Constraints on the conformation of the cytoplasmic face of dark-adapted and light-excited rhodopsin inferred from antirhodopsin antibody imprints.

Rhodopsin is the best-understood member of the large G protein-coupled receptor (GPCR) superfamily. The G-protein amplification cascade is triggered by poorly understood light-induced conformational changes in rhodopsin that are homologous to changes caused by agonists in other GPCRs. We have applied the "antibody imprint" method to light-activated rhodopsin in native membranes by using nine monoclonal antibodies (mAbs) against aqueous faces of rhodopsin. Epitopes recognized by these mAbs were found by selection from random peptide libraries displayed on phage. A new computer algorithm, FINDMAP, was used to map the epitopes to discontinuous segments of rhodopsin that are distant in the primary sequence but are in close spatial proximity in the structure. The proximity of a segment of the N-terminal and the loop between helices VI and VIII found by FINDMAP is consistent with the X-ray structure of the dark-adapted rhodopsin. Epitopes to the cytoplasmic face segregated into two classes with different predicted spatial proximities of protein segments that correlate with different preferences of the antibodies for stabilizing the metarhodopsin I or metarhodopsin II conformations of light-excited rhodopsin. Epitopes of antibodies that stabilize metarhodopsin II indicate conformational changes from dark-adapted rhodopsin, including rearrangements of the C-terminal tail and altered exposure of the cytoplasmic end of helix VI, a portion of the C-3 loop, and helix VIII. As additional antibodies are subjected to antibody imprinting, this approach should provide increasingly detailed information on the conformation of light-excited rhodopsin and be applicable to structural studies of other challenging protein targets.

A new method for mapping discontinuous antibody epitopes to reveal structural features of proteins.

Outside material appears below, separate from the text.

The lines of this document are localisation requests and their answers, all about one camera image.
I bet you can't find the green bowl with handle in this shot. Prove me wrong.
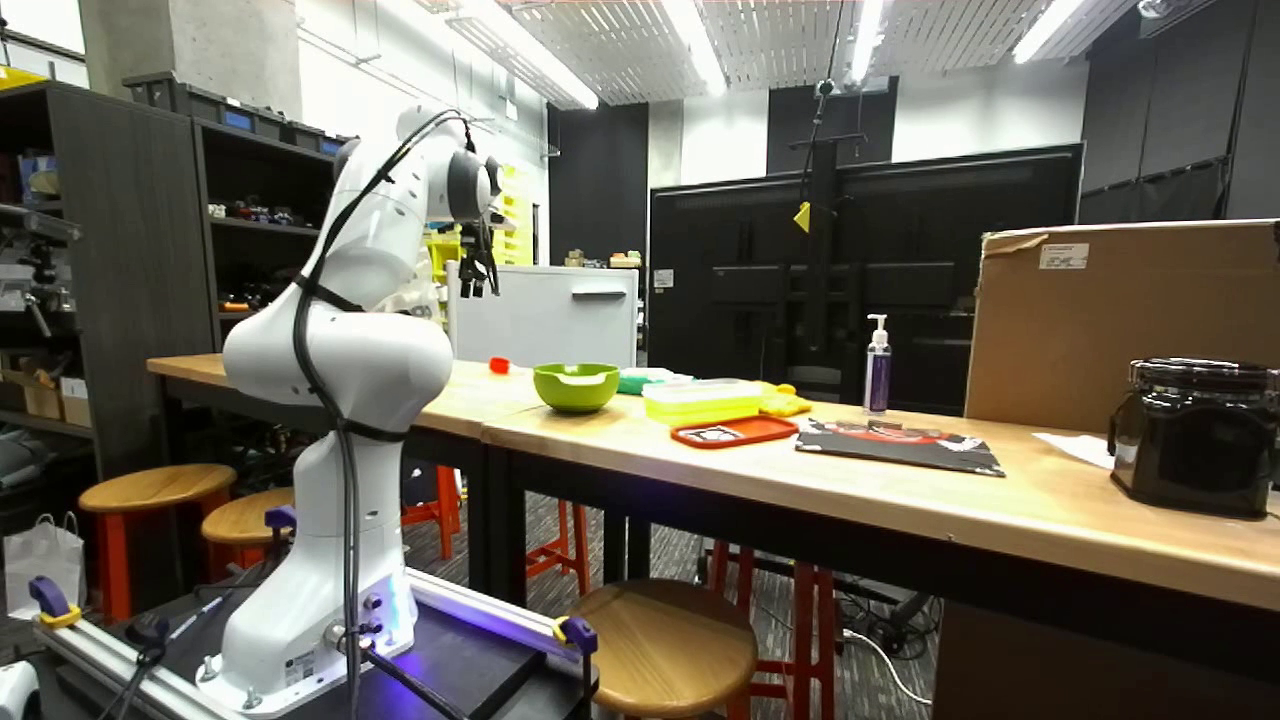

Antibodies that bind to protein surfaces of interest can be used to report the three-dimensional structure of the protein as follows: Proteins are composed of linear polypeptide chains that fold together in complex spatial patterns to create the native protein structure. These folded structures form binding sites for antibodies. Antibody binding sites are typically "assembled" on the protein surface from segments that are far apart in the primary amino acid sequence of the target proteins. Short amino acid probe sequences that bind to the active region of each antibody can be used as witnesses to the antibody epitope surface and these probes can be efficiently selected from random sequence peptide libraries. This paper presents a new method to align these antibody epitopes to discontinuous regions of the one-dimensional amino acid sequence of a target protein. Such alignments of the epitopes indicate how segments of the protein sequence must be folded together in space and thus provide long-range constraints for solving the 3-D protein structure. This new antibody-based approach is applicable to the large fraction of proteins that are refractory to current approaches for structure determination and has the additional advantage of requiring very small amounts of the target protein. The binding site of an antibody is a surface, not just a continuous linear sequence, so the epitope mapping alignment problem is outside the scope of classical string alignment algorithms, such as Smith-Waterman. We formalize the alignment problem that is at the heart of this new approach, prove that the epitope mapping alignment problem is NP-complete, and give some initial results using a branch-and-bound algorithm to map two real-life cases. Initial results for two validation cases are presented for a graph-based protein surface neighbor mapping procedure that promises to provide additional spatial proximity information for the amino acid residues on the protein surface.